Certainly the word “gritty”, then, would apply to Kensington Market. I think the most visible evidence of this is in the minor decorative embellishments that secretive artists leave on storefronts and buildings. When combined with the collected remnants of a fair day’s commerce, the results can be a feast for the senses.
To me the most enjoyable part of the neighbourhood is the fact that the local bon vivants are keen to leave their calling cards on every establishment of note; a sort of how-do-you-do to visitors to the area. Just a really nice touch, I find.
I have some hazy memories of shopping here on the weekends with the folks sometimes. The butchers are pretty famous and the cheese shops insist that you taste before you buy. I recommend going early in the morning on a Saturday and buying a fresh roll, coffee, and walking around to the cheese shops and having yourself a snooty breakfast. Haha! I’d never buy that much cheese, and certainly not for that much!
But I don’t want to mislead you into thinking that there aren’t good deals to be had or crannies worth exploring. This is also a spot worth perambulating if you’re into that whole graffiti taggery business.

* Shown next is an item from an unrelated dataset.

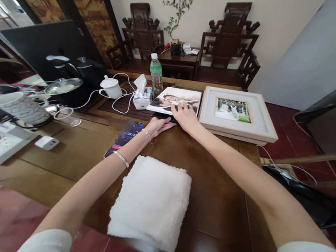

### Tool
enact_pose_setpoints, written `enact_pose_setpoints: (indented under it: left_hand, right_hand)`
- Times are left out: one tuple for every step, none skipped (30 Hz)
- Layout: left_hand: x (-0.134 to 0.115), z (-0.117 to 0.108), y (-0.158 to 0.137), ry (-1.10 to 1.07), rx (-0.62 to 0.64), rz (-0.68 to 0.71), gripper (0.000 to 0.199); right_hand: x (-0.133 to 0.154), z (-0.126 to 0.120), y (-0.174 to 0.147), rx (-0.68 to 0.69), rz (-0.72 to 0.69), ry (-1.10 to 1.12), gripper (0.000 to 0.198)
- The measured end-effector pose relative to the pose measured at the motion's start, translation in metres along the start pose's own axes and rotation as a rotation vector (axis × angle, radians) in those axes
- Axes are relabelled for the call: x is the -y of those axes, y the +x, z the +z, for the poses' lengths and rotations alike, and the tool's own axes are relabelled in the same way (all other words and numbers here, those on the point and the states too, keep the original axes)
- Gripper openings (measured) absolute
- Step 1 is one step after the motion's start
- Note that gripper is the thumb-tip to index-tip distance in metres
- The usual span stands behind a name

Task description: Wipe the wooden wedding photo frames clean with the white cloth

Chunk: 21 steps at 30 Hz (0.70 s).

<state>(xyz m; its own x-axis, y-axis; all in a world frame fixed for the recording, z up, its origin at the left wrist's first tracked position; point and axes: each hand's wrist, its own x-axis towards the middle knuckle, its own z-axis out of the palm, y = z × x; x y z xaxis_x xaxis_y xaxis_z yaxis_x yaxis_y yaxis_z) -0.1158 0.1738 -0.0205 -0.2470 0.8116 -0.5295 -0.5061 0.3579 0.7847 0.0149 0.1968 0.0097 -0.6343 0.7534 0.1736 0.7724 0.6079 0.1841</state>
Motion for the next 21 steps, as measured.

I’m not. But to each his own; ain’t my ‘hood. And I can sympathize with those who would liken “grit”, in this context, to something like used sandpaper. I can see that too, but I’d rather not. Besides, if I didn’t come here for the grit then I might as well have hung around in my local 24-hour Loblaw, at my leisure. But entirely cheeseless. So you see the dilemma. You take your kicks with your licks, as they say. Whoever they are, because I just made them up.